When a line of the material has the word "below" in it, copy that line.

RECORD EXTRACTS Start Marker

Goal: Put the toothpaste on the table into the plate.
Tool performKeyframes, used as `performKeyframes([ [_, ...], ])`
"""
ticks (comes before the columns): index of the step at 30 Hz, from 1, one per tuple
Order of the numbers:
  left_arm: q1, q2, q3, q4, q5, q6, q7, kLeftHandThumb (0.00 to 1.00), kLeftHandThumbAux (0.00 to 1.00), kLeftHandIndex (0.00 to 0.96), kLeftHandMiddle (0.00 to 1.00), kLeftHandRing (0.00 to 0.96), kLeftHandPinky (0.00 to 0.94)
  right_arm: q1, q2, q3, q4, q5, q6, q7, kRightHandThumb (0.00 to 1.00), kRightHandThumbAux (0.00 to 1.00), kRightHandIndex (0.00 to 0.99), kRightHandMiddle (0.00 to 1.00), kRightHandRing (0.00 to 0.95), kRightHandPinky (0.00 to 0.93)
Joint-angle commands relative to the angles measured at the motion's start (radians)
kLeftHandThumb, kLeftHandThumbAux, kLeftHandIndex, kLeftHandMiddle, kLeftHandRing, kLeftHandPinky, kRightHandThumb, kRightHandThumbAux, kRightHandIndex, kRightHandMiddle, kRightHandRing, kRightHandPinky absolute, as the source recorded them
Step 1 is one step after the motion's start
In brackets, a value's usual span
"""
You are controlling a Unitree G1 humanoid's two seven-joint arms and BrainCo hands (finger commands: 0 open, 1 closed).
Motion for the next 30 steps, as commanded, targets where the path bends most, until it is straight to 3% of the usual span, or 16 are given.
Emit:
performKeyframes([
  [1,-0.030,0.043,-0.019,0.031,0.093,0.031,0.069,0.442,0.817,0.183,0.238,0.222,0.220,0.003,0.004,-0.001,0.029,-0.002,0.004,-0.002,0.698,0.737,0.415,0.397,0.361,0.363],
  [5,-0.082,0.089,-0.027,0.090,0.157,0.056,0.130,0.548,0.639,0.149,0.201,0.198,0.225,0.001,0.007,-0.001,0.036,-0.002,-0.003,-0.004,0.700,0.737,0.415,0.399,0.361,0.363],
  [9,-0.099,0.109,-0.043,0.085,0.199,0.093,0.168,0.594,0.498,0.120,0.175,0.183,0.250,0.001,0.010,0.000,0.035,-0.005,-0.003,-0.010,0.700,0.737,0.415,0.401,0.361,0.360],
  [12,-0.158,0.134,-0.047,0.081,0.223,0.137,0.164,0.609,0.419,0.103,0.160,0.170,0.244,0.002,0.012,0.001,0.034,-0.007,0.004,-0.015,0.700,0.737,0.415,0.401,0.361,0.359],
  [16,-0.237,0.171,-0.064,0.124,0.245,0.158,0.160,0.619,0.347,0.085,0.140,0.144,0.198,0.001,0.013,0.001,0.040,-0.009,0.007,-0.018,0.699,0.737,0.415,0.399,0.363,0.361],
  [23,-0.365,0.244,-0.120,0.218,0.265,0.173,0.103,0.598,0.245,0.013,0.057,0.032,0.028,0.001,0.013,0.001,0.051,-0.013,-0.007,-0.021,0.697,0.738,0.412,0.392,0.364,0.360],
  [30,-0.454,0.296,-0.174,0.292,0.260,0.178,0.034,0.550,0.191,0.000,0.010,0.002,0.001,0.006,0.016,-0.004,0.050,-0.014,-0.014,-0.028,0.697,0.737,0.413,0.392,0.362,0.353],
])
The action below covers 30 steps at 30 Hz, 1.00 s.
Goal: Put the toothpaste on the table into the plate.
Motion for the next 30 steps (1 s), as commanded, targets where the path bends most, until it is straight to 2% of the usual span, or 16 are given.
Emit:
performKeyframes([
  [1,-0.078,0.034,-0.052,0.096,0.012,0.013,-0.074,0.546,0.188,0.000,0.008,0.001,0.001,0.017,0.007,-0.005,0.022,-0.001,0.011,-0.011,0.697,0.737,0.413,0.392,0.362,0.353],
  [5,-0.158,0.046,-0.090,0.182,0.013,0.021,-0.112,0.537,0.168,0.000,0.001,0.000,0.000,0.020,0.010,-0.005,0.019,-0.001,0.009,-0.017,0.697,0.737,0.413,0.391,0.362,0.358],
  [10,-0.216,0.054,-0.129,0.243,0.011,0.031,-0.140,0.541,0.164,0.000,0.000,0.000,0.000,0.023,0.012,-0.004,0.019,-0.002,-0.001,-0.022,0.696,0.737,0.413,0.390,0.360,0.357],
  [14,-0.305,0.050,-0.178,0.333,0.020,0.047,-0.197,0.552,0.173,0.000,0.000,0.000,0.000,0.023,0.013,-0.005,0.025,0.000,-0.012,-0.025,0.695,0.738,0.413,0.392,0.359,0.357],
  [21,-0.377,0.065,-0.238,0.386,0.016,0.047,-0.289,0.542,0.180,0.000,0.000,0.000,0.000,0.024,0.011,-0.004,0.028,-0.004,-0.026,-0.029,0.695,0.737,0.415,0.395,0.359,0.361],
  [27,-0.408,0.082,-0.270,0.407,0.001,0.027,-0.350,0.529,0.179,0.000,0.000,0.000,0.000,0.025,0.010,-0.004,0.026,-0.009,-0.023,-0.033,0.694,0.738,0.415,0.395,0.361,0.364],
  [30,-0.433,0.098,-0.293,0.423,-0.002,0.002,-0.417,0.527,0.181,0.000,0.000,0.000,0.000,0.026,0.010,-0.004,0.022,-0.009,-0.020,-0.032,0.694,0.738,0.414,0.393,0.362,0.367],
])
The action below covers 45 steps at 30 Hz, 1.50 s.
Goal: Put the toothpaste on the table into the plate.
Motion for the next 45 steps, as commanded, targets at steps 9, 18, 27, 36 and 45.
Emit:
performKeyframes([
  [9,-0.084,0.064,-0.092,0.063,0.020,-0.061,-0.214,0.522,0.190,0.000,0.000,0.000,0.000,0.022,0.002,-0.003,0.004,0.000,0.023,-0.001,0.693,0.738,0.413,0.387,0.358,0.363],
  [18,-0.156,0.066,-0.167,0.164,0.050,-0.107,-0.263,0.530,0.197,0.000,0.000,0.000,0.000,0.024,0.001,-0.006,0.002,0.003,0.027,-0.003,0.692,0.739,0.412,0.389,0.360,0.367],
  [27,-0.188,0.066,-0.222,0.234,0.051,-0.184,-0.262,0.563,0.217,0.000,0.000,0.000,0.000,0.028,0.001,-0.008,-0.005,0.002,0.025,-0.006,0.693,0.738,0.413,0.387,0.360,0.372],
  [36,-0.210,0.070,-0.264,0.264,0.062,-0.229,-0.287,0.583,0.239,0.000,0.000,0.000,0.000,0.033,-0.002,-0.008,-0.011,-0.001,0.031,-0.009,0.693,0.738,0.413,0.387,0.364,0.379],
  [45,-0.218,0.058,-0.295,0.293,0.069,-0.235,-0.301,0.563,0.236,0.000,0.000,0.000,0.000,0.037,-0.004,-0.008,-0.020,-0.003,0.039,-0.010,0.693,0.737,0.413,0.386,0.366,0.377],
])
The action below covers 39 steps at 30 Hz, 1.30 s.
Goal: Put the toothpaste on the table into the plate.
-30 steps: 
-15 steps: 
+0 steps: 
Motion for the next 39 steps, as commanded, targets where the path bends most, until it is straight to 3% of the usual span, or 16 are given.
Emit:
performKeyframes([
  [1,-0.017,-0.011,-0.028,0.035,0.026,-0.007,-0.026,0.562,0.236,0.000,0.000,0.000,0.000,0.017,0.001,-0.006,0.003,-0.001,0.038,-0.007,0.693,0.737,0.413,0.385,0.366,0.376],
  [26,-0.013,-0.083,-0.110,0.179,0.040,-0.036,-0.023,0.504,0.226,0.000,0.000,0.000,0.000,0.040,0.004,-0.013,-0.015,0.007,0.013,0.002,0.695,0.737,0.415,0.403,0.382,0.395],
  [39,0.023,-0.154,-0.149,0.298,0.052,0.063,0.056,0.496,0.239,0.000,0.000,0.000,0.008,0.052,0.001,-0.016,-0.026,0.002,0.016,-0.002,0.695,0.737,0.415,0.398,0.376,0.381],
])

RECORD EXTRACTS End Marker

■ TASK SOLUTION
The action below covers 30 steps at 30 Hz, 1.00 s.
The action below covers 45 steps at 30 Hz, 1.50 s.
The action below covers 39 steps at 30 Hz, 1.30 s.

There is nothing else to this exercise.